Below are lines of records; copy exactly those from the one containing "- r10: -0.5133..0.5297" through the one containing "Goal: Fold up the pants", leaving the pictures behind.

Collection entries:
-- Opening Marker --
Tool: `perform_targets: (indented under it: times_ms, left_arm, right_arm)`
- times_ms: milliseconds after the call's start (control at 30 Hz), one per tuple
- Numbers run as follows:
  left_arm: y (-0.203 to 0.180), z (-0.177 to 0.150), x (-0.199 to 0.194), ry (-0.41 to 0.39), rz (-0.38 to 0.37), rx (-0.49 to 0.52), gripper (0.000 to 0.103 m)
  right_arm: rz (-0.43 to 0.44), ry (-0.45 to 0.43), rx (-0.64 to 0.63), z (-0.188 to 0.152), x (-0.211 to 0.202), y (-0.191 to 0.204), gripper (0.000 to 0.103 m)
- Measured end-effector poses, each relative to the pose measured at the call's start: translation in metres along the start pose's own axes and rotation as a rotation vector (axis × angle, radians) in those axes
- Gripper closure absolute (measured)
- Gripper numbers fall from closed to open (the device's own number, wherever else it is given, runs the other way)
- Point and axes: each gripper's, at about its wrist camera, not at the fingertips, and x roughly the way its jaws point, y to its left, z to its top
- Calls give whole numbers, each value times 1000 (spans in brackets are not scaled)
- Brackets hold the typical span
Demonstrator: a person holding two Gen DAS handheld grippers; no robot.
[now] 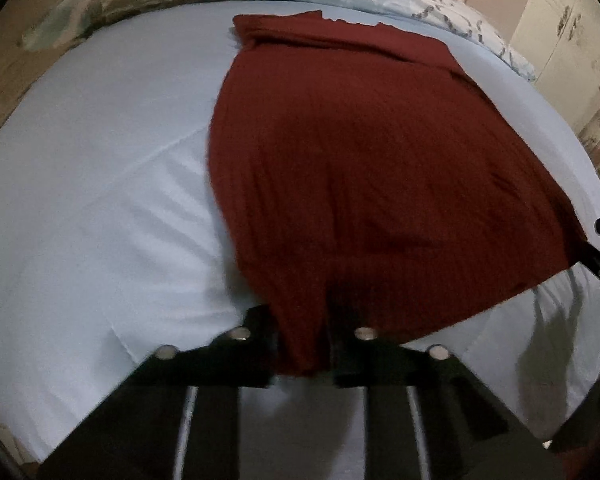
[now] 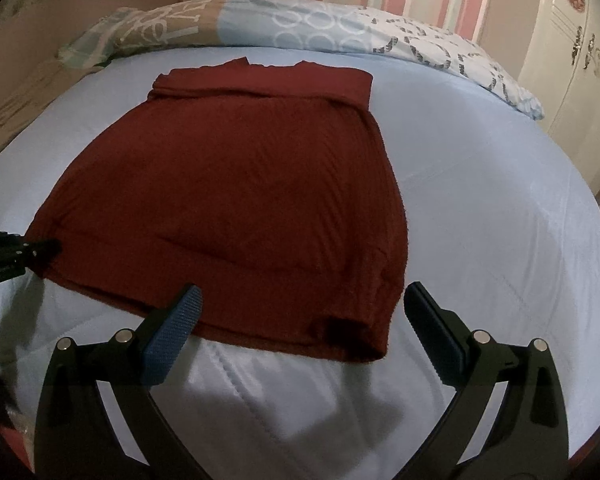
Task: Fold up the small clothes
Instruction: 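Grasp the sweater hem with the left gripper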
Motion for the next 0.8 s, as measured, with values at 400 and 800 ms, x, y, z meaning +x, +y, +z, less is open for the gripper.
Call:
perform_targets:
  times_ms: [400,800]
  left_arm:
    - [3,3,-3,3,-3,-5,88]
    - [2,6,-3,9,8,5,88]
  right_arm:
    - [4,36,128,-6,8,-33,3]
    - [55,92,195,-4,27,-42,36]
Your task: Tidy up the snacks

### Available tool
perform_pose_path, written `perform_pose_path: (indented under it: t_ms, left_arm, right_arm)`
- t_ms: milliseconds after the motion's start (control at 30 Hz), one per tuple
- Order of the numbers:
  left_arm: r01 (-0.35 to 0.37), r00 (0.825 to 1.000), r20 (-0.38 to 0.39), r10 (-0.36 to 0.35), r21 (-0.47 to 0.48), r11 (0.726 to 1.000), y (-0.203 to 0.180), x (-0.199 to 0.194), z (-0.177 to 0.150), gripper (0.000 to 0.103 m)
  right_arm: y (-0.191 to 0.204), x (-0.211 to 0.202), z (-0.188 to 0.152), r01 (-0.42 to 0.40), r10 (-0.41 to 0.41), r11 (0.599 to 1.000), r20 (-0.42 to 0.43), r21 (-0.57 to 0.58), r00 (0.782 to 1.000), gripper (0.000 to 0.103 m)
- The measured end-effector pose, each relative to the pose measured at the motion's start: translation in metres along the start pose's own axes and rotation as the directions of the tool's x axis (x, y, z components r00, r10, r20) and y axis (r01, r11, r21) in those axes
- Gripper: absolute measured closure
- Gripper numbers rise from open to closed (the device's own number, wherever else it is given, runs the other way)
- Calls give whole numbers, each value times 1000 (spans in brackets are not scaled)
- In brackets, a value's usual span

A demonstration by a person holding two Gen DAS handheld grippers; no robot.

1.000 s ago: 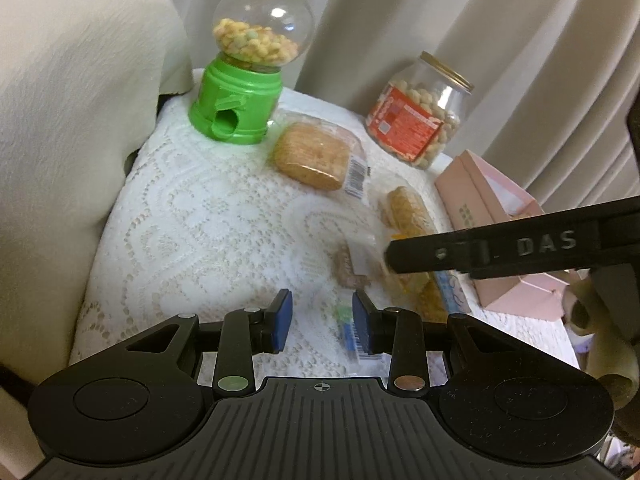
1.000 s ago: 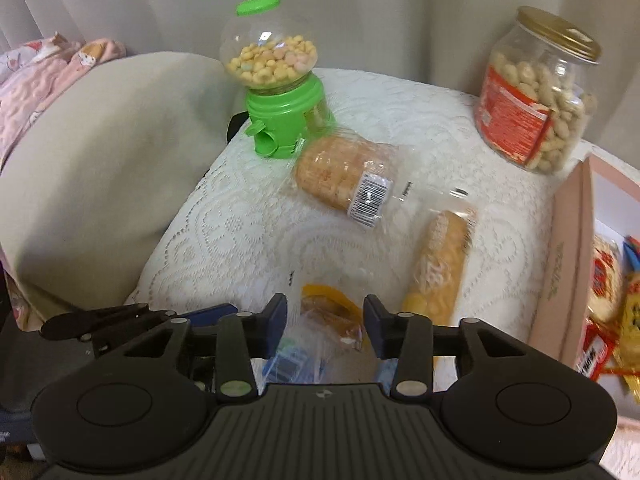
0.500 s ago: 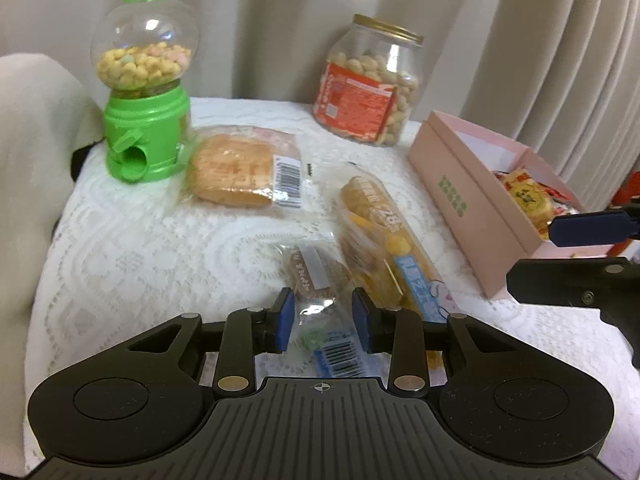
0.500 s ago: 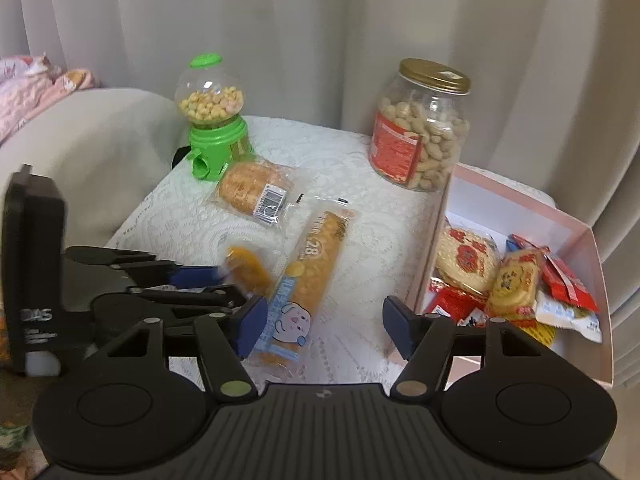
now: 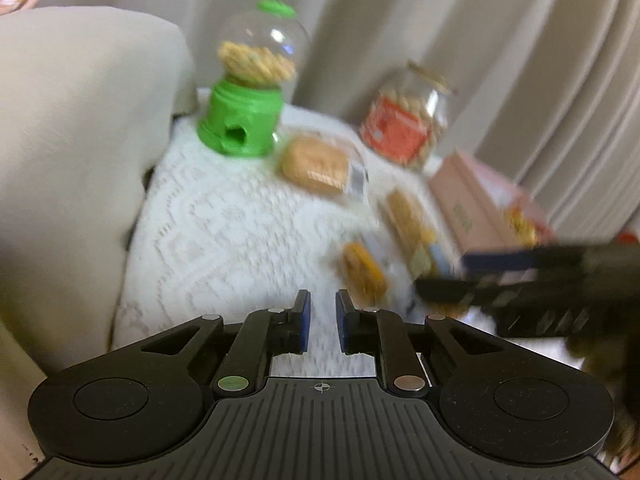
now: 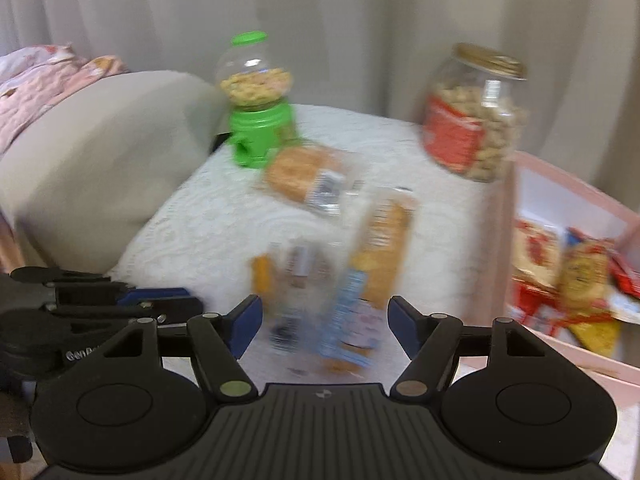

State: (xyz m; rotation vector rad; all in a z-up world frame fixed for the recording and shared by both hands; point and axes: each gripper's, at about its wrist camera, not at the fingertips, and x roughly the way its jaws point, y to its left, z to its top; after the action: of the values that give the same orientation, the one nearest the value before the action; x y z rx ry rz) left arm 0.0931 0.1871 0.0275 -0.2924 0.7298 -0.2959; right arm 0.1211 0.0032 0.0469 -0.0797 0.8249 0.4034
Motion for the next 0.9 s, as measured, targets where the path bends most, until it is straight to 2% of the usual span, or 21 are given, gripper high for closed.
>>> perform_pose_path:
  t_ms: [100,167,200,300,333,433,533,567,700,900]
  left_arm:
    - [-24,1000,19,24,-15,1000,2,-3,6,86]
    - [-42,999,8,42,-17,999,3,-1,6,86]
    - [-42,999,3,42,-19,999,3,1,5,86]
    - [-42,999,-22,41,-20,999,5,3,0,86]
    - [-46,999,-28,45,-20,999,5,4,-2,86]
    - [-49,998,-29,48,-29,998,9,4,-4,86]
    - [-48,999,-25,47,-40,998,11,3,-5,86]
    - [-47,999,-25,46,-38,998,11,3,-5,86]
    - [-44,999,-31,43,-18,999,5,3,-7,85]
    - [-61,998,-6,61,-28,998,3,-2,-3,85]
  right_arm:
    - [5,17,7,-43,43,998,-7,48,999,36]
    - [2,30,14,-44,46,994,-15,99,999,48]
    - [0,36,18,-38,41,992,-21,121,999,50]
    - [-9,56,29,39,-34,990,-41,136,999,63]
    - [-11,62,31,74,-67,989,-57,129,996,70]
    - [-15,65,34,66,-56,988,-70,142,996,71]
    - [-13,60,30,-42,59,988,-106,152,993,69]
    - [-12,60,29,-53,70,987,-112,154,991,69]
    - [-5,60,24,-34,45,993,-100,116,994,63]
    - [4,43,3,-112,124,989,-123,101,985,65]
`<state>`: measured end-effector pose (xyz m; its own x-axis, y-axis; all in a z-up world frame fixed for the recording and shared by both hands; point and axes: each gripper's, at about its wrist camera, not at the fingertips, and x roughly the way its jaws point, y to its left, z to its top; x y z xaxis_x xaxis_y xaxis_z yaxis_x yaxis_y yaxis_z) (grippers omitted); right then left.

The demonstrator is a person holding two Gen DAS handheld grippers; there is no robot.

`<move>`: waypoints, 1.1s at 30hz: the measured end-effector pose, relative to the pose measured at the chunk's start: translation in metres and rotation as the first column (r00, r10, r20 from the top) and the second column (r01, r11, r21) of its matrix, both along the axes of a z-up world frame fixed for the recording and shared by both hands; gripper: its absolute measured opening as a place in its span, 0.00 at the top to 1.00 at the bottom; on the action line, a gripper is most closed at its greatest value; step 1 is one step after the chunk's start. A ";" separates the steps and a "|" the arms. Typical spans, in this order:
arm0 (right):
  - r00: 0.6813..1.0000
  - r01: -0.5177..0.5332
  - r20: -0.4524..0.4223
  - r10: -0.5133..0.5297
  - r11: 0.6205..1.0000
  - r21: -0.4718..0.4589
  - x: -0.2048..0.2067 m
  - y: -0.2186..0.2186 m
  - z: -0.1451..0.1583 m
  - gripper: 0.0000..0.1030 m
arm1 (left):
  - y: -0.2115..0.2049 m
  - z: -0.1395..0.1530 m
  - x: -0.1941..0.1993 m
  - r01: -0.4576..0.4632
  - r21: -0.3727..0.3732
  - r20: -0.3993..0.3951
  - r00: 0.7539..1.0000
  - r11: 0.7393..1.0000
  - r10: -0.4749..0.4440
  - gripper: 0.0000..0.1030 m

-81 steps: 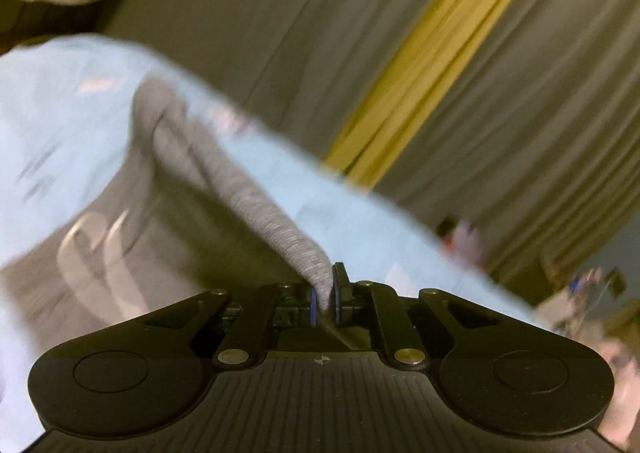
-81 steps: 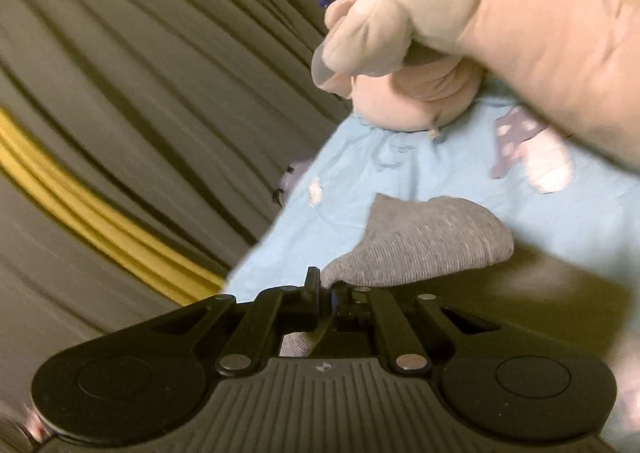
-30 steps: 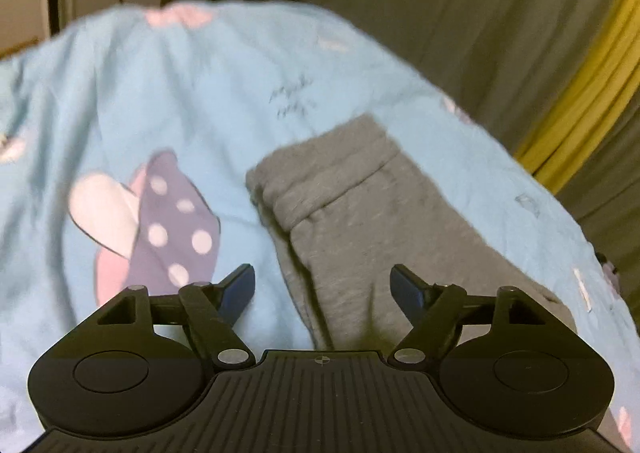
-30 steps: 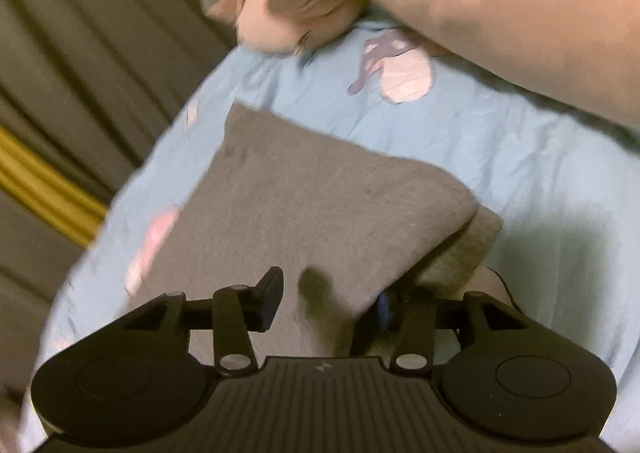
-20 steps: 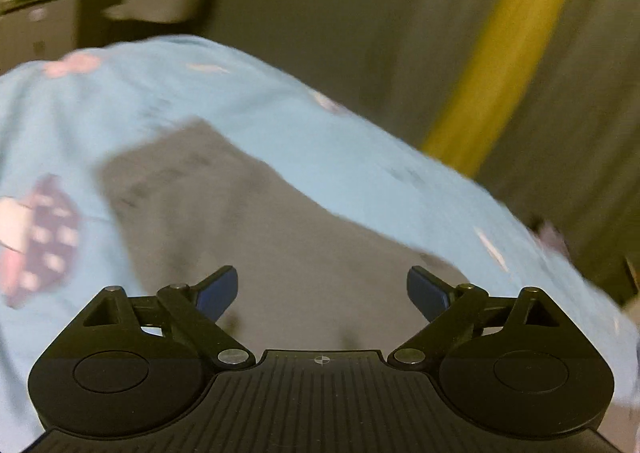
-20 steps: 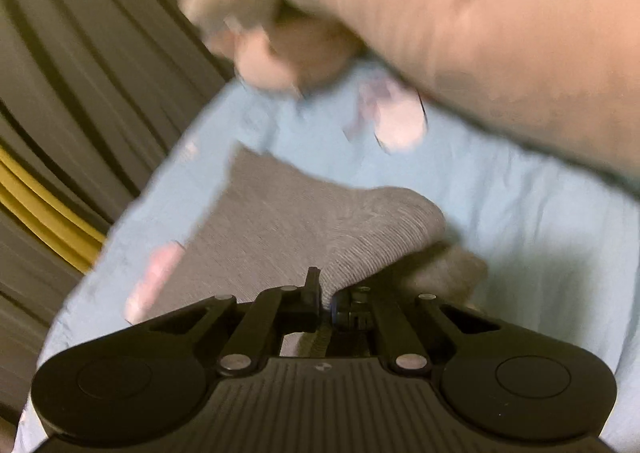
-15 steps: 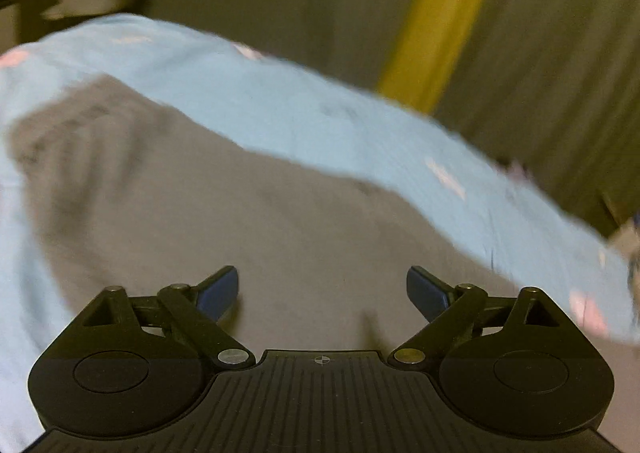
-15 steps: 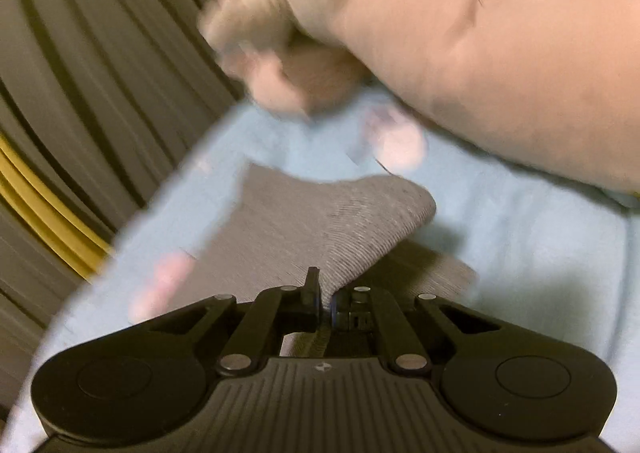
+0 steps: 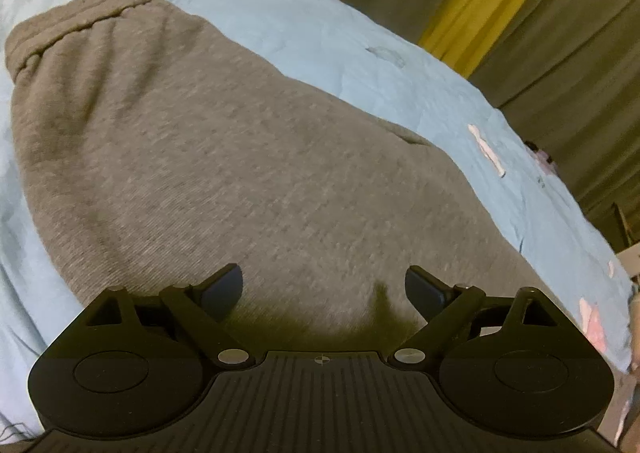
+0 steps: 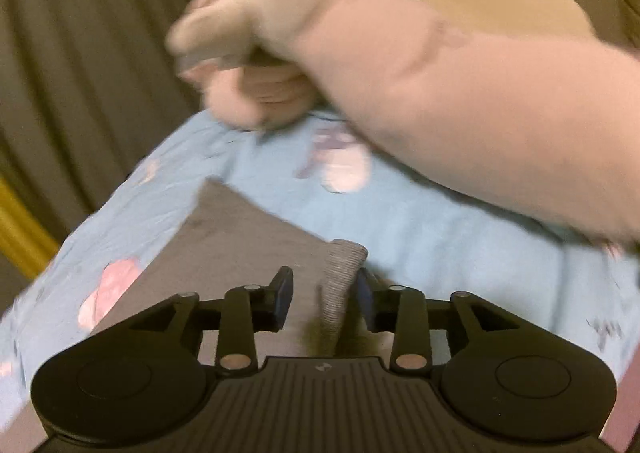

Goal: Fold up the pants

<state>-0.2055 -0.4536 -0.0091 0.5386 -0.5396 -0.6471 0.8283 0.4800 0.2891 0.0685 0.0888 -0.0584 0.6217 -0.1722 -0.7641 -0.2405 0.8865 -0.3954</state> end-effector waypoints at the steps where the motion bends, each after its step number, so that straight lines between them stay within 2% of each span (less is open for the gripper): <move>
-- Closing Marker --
Problem solution:
  - r10: -0.5133..0.5297
  - r11: 0.6205..1.0000
  - r21: -0.4718..0.4589
  - x: -0.2048..0.2067 m
  - y: -0.2186..0.2186 m
  - z: -0.1451..0.1583 m
  - gripper: 0.0000..0.1030 m
arm1 (left):
  - y: -0.2115..0.2049 m
  - z: -0.1395..0.1530 m
  - x: -0.1941..0.1993 m
  - r01: -0.4576..0.4632
  - r21: -0.3727..0.3732
  - r20: -0.3993..0.3951
  - r00: 0.7539..1.0000
  - r11: 0.7393..1.0000
  - r10: -0.4749..0.4440
  - gripper: 0.0000..0.1030 m

-81 steps: 
-81 steps: 
-30 steps: 
-30 steps: 
-20 steps: 
-20 steps: 
-15 steps: 
-15 steps: 
+0 steps: 
+0 steps: 

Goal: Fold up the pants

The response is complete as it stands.